Input for this task below:

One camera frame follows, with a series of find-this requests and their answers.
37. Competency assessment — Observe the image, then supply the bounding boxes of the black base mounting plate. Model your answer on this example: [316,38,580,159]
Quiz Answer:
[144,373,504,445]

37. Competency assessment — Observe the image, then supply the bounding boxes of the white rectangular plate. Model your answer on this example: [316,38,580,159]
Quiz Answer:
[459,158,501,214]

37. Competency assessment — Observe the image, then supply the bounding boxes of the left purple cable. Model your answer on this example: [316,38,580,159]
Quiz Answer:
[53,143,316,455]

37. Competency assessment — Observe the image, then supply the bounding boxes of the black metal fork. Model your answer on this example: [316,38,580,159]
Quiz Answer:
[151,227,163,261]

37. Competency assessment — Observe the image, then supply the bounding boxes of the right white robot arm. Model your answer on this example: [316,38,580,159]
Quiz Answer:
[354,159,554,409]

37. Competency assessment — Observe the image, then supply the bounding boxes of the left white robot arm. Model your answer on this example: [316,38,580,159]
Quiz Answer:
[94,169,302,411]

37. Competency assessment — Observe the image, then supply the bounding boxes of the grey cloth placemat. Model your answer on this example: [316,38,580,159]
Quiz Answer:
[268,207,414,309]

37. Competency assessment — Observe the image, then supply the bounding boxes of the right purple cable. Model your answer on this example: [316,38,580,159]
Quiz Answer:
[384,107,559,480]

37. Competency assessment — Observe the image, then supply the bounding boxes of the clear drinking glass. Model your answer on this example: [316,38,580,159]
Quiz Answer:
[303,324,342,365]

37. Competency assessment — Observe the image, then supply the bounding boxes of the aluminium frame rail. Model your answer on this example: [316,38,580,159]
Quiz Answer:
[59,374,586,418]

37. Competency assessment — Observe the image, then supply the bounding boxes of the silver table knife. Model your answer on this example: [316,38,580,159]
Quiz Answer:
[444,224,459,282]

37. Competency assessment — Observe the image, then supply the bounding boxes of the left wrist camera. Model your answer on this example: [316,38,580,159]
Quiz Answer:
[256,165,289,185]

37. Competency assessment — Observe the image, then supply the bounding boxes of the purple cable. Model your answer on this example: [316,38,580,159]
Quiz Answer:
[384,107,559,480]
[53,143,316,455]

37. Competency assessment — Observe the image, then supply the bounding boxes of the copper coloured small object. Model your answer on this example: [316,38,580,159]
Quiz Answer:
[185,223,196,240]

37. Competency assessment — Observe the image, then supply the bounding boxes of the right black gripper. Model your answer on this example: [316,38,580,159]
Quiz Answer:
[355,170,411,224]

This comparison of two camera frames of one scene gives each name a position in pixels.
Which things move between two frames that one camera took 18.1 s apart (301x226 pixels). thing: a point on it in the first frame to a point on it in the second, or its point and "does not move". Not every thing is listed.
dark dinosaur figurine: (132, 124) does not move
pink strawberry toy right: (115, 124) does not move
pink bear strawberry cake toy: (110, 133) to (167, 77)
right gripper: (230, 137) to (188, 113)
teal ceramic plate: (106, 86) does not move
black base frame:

End of Input for this task.

> _What you need to do_
Search the records above for the word "gripper" and give the number of lines where it occurs, nothing else.

> _Task output_
2